Remember: insurance companies are not on your side – even your OWN insurance company. Their goal is to hang onto their money; not give it away to you. Therefore, limit the amount of time you speak with the insurance company on the phone and set strict guidelines up front as to when you will speak with them. When you do speak with them, be sure to give very limited information. (Again, I cannot stress enough that a qualified Colorado personal injury attorney can make this entire process easier for you while they also get more money out of the insurance company for your medical and personal needs.)
3. Asking for a Signed Medical Release
If you’re in a car accident, an insurance adjuster may try to convince you that you absolutely have to sign medical release forms, giving them access to all of your medical records, both past and present. They may tell you they cannot process your claim without you signing the forms, or that it’s just a routine practice and nothing to worry about. If you do sign these forms, the insurance company will have access to all of your medical information—not just the information pertaining to your accident.
Why is this bad? I have seen insurance companies go far back into a victim’s health history and deny payment based on previous experiences that have nothing to do with the accident and the victim’s current condition. They can use anything they find in your past medical history against you, even going so far as to say the injuries you’re claiming from this accident are from a previous incident, thus denying your claim.
4. Causing Confusion
When it comes to the average individual, insurance jargon and contracts are tedious, time-consuming and confusing. Insurance companies often rely on a victim’s confusion (and the many other issues they may be facing, such as medical concerns) to push inadequate settlements or even to get victims to sign away their own rights! Consider this alarming story from a recent American Association for Justice report titled, Tricks of the Trade – How Insurance Companies Deny, Delay, Confuse and Refuse:
Your house sustains heavy damage from wind and rain during a hurricane. The storm surge floods the lower level of your home three hours later. Despite the destruction, you are consoled by the fact you purchased hurricane insurance as part of your homeowner’s policy. Your home sustains hundreds of thousands of dollars in damages, but you are confident it will be covered.

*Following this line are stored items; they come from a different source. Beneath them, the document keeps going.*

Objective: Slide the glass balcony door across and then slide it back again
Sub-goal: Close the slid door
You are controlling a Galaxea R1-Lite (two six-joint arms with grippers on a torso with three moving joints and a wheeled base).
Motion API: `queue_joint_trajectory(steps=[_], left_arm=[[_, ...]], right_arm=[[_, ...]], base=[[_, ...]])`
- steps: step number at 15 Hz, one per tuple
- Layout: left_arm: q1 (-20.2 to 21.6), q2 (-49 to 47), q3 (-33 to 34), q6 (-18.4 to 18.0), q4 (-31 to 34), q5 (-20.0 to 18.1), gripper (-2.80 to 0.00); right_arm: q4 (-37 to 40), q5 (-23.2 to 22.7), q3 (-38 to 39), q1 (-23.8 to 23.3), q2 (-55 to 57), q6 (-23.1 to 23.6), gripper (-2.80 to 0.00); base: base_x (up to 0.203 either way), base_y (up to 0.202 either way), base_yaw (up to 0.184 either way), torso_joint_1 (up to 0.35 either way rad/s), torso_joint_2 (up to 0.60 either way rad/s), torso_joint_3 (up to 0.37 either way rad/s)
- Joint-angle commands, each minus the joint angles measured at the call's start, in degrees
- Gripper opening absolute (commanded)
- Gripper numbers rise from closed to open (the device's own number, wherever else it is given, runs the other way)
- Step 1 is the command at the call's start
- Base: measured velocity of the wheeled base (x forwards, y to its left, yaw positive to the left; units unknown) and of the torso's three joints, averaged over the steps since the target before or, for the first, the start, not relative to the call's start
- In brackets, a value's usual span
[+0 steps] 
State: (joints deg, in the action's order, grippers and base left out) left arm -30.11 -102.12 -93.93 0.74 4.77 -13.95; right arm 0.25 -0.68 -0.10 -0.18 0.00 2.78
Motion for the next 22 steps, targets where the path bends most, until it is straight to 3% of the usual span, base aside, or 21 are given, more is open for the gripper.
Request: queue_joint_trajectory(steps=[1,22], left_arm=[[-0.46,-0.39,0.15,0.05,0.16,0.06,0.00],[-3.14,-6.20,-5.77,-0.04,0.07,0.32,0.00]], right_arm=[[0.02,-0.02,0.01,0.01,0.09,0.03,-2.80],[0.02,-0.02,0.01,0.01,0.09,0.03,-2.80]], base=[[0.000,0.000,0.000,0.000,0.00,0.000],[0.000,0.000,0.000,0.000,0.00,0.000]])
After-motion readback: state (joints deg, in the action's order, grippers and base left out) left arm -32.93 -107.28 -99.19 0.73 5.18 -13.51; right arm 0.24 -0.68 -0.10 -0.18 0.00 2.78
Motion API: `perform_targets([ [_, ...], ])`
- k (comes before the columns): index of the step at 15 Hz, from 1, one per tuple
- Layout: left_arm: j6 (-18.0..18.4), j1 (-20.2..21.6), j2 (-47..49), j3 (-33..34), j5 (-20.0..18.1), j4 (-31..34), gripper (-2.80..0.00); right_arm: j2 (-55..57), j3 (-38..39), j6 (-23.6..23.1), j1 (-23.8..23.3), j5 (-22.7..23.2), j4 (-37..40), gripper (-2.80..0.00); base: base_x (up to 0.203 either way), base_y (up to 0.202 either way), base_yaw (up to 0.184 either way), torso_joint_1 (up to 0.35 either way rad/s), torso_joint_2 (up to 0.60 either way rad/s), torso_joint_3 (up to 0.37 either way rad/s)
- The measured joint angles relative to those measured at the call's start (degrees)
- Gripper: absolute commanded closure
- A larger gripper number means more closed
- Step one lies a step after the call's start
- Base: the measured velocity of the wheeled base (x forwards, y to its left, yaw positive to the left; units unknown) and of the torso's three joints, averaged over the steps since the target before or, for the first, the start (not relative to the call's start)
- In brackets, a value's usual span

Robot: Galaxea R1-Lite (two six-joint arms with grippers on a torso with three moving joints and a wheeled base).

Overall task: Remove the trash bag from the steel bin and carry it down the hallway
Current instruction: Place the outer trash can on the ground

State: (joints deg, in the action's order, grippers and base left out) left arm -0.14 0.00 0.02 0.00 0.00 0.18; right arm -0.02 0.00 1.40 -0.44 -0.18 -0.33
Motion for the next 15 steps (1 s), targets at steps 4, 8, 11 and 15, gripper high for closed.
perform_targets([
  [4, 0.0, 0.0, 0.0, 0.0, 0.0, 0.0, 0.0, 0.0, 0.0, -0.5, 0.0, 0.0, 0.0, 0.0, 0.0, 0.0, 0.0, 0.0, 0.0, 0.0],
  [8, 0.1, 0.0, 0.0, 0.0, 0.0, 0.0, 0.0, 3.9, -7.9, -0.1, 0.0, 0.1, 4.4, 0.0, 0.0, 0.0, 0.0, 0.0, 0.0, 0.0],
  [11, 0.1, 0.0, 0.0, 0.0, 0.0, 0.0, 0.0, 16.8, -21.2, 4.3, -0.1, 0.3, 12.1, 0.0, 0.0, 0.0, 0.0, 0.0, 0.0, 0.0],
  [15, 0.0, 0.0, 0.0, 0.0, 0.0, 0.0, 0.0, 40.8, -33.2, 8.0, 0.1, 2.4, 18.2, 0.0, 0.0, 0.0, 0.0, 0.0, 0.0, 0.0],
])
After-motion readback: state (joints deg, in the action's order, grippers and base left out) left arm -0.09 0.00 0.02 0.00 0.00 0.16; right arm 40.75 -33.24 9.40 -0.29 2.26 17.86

You’re wrong. The insurance company points to the “anti-concurrent” clause in your policy. “I had hurricane insurance,” you counter. But it does not matter. The flood negates the coverage. How could you have known that hurricane damage would not be covered, even by hurricane insurance, if there was a flood? “You should have read your policy,” says the insurance company, and points to some incomprehensible legalese headlined as an “anti-concurrent” clause in your policy.
When filing a claim, sign NOTHING until you hire an attorney to go over the documents so you know your rights.
5. Refusing to Renew
Although you shouldn’t rush the process and settle right away, be sure not to waste too much time filing a claim if you decide that’s the route you want to take, especially if you’ve already contacted your insurance company with an inquiry. Many insurance companies will drop your coverage and refuse to renew a policy if they get a whiff that you may be considering a claim. If you make a phone call to the insurance company even inquiring about the possibility of filing a claim, and you decide not to, they have documented your phone call. Be 100 percent sure that you are going to file a claim before contacting your insurance company.